For Industrial CRE, Secondary Cities Are Rising

Posted on June 25, 2014

With the strengthening U.S. economy helping to ease trepidation over the direction of commercial real estate fundamentals, industrial investors are in the market for the outsized returns that can come from increased risk and alternative investments. And for many investors in 2014, secondary markets seem to offer the ideal mix of slightly elevated risk and more attractive returns combined with many of the demand drivers that fuel investment in the primary markets.

The case for secondary markets begins in the nation’s prime distribution hubs. In Los Angeles, Chicago, New Jersey and other top-tier industrial cities, the supply of large, modern warehouse space is simply too scarce to meet demand. (In Los Angeles, the overall vacancy rate was a meager 4.5 percent in the first quarter, down 70 basis points from a year earlier.)

Investor demand has pushed up prices in these prime markets to formidable levels, particularly for the buildings that meet tenant requirements for today’s evolved distribution strategies and material handling processes. Capitalization rates, or expected first-year returns on the purchase of an asset, averaged more than 5  percent during the first quarter in Los Angeles, New Jersey, Miami, Seattle, Chicago and other major markets.

The scarcity of space in primary markets has spurred some investors to diverge from acquisitions into the development side of the business, providing equity for build-to-suit and even speculative projects in the nation’s largest industrial hubs. Some 40 of the 50 industrial markets tracked by JLL had speculative construction underway in the first quarter this year, with more than 25 percent of the nation’s 70 million sq. ft. of speculative development concentrated in Southern California.

On the user front, demand has spilled into strategically located secondary cities to create blistering market conditions in California’s Inland Empire, Dallas and the Philadelphia/Harrisburg area. Investors have an opportunity to tap into that displaced demand, and prospects are especially good in places like Phoenix and Indianapolis, which offer land ready for new construction.

Secondary markets such as Columbus, Ohio; Kansas City, Mo.; and California’s Central Valley now constitute auxiliary hubs to gateway centers. These growing distribution points are within a one- or two-day drive from the population centers that tenants serve, and have developed sites to accommodate the construction of large projects that would be difficult to erect in built-out primary markets.
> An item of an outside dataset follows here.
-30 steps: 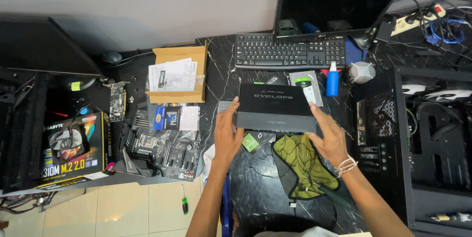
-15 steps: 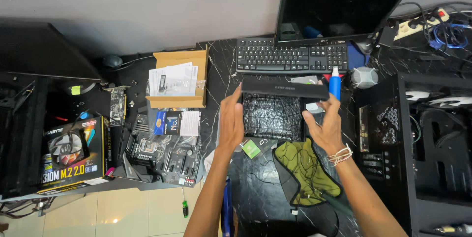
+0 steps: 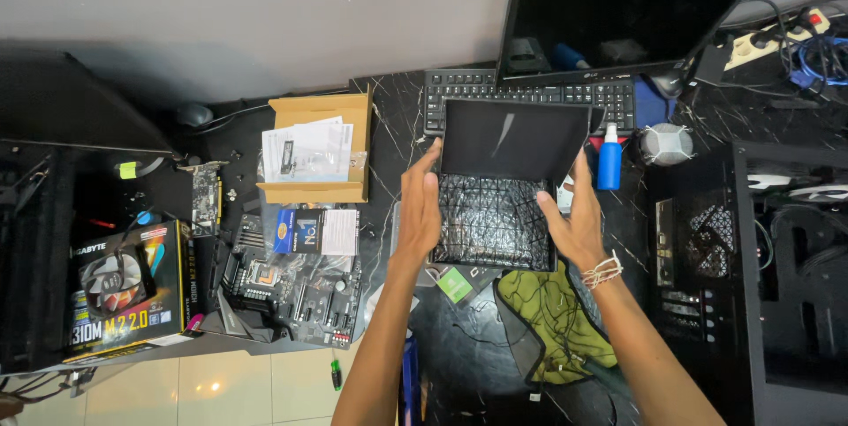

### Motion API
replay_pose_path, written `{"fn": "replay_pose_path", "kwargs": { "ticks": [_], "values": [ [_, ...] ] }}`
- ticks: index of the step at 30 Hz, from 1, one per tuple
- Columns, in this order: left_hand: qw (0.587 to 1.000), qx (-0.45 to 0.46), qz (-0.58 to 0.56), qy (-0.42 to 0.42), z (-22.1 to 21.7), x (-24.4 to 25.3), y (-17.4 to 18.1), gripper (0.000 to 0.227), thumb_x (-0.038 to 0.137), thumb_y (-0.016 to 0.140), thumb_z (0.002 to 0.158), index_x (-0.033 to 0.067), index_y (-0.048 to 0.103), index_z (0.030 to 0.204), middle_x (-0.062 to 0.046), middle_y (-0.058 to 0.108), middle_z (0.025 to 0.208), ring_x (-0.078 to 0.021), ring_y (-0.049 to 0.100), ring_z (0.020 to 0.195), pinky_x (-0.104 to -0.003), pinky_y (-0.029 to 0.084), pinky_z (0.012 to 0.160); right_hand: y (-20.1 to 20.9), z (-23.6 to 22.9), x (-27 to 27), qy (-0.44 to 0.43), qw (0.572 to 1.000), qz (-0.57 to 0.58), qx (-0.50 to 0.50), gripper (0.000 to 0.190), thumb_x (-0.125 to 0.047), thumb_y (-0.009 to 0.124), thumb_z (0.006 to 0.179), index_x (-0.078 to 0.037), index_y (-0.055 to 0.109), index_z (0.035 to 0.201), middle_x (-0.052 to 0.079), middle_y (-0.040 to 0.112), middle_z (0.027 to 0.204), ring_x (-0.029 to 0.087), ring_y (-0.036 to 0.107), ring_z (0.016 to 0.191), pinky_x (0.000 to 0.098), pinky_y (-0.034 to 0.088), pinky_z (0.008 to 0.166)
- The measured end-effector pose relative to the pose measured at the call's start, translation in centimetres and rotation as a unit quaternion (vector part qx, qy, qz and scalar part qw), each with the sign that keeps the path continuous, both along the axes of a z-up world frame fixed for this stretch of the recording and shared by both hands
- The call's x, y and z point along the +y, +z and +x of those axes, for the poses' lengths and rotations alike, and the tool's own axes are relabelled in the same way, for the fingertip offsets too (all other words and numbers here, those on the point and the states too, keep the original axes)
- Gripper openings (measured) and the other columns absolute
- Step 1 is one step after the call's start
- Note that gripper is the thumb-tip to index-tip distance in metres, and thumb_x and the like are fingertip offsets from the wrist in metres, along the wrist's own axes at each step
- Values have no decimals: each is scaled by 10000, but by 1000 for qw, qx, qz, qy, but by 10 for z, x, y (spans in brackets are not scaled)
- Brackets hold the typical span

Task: The person unpacks a graphics card from a box and installs it into a PCIe slot on the motherboard inside a computer case. They then use a screwdriver to secure the graphics card to the case.

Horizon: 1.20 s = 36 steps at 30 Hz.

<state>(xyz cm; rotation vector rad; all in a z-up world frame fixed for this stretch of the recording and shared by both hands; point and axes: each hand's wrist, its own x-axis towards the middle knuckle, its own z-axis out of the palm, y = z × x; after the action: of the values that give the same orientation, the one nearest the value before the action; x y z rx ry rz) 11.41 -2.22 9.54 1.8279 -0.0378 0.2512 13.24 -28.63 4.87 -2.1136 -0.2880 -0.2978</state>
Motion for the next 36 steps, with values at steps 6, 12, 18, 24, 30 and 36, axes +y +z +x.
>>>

JLL researchers are projecting class-A rent gains in these key secondary markets as more users opt out of primary markets to take advantage of the greater selection of space options available in auxiliary distribution clusters.

“Tenants are aggressively competing for industrial and distribution space in a limited supply pool. They all demand the same thing: modern space, a robust logistics infrastructure and in proximity to population centers. Investors and developers alike will continue seeking opportunities in markets that have solid intermodal infrastructures in place,” explained Craig Meyer, JLL’s President of Industrial Brokerage.

Investors must calculate mounting risks in choosing a secondary market and in deciding the size segment for new construction. Only 15 percent of the spec product being built in Southern California was pre-leased at the end of the first quarter, for example, and concern is growing that the Inland Empire could soon overbuild in the 500,000- to 699,999-sq.-ft. segment, relative to existing user demand. Similar risks of overbuilding in various size segments are rising in Dallas/Fort Worth and, to a lesser extent, in Chicago.

Cleary, there are good reasons for the higher risk levels associated with investing outside primary markets. But while the imbalance between supply and demand lingers, the attractive returns available just outside the nation’s primary distribution corridors will make secondary markets a primary destination for investor capital.